The oxygen reduction reaction (ORR) is the fundamental electron-accepting reaction in aqueous electrochemistry, and is crucial to technologies such as fuel cells and batteries. Alloys of Pt that produce a surface Pt layer under mildly compressive strain are generally the most reactive catalysts for this reaction; however, their long-term durability can vary widely with preparation. In this work, we develop atomistic models based on electronic structure calculations to compare and rationalize the stability of such electrocatalysts, focusing on contrasting face-centered tetragonal (FCT or L1₀) alloys of Fe, Ni and Co with that of their face-centered cubic (FCC or L1₂) counterparts. We first describe how the non-noble elements Ni, Fe, Co and Sc of the near-surface alloy have the driving force to undergo rapid dissolution at fuel-cell operating conditions, whereas Pt is quite stable against dissolution, leading to the well-known surface Pt enrichment.

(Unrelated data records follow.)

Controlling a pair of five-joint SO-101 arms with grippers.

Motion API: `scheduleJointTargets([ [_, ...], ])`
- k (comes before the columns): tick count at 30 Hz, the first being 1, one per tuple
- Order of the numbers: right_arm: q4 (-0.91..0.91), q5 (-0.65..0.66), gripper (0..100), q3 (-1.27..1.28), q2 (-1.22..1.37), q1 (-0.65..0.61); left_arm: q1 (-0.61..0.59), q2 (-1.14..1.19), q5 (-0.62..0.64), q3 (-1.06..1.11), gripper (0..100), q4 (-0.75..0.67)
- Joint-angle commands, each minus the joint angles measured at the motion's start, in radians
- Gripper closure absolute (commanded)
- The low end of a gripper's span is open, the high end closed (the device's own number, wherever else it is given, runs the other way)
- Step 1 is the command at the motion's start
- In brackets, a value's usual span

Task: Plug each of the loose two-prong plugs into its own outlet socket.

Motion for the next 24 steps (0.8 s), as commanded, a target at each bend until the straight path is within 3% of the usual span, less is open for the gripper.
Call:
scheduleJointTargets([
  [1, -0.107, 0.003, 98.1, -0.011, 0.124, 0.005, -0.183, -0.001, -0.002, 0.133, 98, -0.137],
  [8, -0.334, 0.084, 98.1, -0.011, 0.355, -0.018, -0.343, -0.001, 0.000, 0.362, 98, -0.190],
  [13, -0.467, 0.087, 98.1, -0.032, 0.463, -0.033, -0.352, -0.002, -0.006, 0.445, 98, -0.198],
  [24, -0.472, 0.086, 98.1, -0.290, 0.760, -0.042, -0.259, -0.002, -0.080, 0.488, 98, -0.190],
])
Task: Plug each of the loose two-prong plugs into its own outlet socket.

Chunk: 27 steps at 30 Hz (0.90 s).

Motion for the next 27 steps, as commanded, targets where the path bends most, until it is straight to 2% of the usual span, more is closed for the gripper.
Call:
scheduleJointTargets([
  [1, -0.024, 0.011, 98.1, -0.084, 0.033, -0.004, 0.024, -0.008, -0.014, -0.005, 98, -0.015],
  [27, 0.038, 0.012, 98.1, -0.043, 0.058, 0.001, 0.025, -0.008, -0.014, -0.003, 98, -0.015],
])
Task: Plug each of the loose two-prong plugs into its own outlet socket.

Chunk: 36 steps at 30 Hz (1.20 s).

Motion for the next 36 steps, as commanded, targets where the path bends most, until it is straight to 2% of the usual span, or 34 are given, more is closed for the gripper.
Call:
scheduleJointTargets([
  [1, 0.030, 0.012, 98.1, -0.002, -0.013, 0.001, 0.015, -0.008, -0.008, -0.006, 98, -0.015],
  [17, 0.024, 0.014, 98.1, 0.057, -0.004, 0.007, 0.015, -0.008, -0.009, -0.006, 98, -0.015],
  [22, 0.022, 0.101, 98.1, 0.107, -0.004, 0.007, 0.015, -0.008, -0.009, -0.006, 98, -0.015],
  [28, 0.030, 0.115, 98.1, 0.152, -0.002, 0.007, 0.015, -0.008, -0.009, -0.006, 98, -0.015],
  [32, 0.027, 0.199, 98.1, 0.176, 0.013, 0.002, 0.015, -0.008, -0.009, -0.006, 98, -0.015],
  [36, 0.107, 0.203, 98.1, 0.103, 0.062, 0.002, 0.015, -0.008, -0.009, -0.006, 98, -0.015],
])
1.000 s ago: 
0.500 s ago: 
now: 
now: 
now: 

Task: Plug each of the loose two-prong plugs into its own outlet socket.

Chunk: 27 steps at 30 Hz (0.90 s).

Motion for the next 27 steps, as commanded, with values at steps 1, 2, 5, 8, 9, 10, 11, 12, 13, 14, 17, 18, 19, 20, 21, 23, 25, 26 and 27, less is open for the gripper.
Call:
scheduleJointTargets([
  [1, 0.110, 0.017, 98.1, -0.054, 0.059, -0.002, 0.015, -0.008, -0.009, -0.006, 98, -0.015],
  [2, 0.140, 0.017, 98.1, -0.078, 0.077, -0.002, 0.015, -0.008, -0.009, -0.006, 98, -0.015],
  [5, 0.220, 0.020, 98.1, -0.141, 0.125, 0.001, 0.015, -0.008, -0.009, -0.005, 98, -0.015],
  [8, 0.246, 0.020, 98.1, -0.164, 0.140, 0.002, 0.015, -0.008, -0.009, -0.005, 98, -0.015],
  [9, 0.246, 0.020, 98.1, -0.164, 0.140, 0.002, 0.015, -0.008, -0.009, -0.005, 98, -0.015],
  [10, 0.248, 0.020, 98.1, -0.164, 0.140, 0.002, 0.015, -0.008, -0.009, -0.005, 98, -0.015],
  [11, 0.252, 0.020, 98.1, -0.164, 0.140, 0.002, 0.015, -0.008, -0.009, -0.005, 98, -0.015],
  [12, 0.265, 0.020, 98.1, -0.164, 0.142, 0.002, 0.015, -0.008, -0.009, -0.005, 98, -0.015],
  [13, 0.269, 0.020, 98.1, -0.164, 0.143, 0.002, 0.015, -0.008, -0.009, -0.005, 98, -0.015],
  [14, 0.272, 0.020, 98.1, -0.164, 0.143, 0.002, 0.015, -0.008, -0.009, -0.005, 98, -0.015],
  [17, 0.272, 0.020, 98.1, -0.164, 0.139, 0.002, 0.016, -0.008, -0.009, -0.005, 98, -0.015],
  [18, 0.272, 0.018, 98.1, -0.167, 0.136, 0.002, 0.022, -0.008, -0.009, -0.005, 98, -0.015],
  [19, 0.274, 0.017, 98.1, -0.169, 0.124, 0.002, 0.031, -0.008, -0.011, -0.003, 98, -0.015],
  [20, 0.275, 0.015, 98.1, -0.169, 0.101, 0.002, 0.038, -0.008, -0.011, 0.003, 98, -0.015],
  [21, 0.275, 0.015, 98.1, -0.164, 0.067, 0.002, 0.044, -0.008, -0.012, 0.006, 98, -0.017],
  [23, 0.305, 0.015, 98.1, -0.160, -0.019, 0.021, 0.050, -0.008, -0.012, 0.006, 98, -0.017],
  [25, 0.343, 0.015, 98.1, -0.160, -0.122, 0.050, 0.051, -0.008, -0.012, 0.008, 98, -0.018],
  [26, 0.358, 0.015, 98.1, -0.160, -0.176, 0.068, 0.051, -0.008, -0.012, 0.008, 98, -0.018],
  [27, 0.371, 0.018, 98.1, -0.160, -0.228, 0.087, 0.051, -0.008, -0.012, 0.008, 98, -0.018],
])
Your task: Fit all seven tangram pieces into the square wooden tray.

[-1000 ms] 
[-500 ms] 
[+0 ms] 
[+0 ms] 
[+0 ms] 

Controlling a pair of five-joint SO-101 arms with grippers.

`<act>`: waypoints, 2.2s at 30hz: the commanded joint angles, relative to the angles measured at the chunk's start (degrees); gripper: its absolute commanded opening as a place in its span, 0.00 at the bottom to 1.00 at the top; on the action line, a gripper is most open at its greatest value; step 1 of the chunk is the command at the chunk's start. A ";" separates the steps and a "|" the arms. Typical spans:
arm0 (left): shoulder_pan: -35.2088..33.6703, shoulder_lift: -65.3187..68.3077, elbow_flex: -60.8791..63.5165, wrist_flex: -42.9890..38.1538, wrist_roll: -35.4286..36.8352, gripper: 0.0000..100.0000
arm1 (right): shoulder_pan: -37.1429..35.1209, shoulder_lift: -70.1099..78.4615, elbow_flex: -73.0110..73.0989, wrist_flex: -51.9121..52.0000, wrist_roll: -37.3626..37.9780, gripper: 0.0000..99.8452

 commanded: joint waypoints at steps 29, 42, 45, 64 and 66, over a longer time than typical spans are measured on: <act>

Post dissolution, we discuss the kinetics associated with diffusion of sub-surface elements through a vacancy mediated diffusion model. Through the diffusion models, we compare and discuss the effect of geometry and surface structure on an electrocatalyst's stability. We show that alloying Pt with non-noble elements results in significantly higher kinetic stability of the core as compared to pure Pt. Our calculations suggest that the diffusion energetics at the bulk can be quite different from the near-surface region; we conclude the surface rates are more essential. We find that L1₀ structures of Fe and Co could provide better stability than the L1₂ systems, especially in the presence of Pt overlayers. In contrast, for Sc-containing species, we argue that presence of Pt overlayers destabilizes the catalytic surface, as also reported by an experimental study.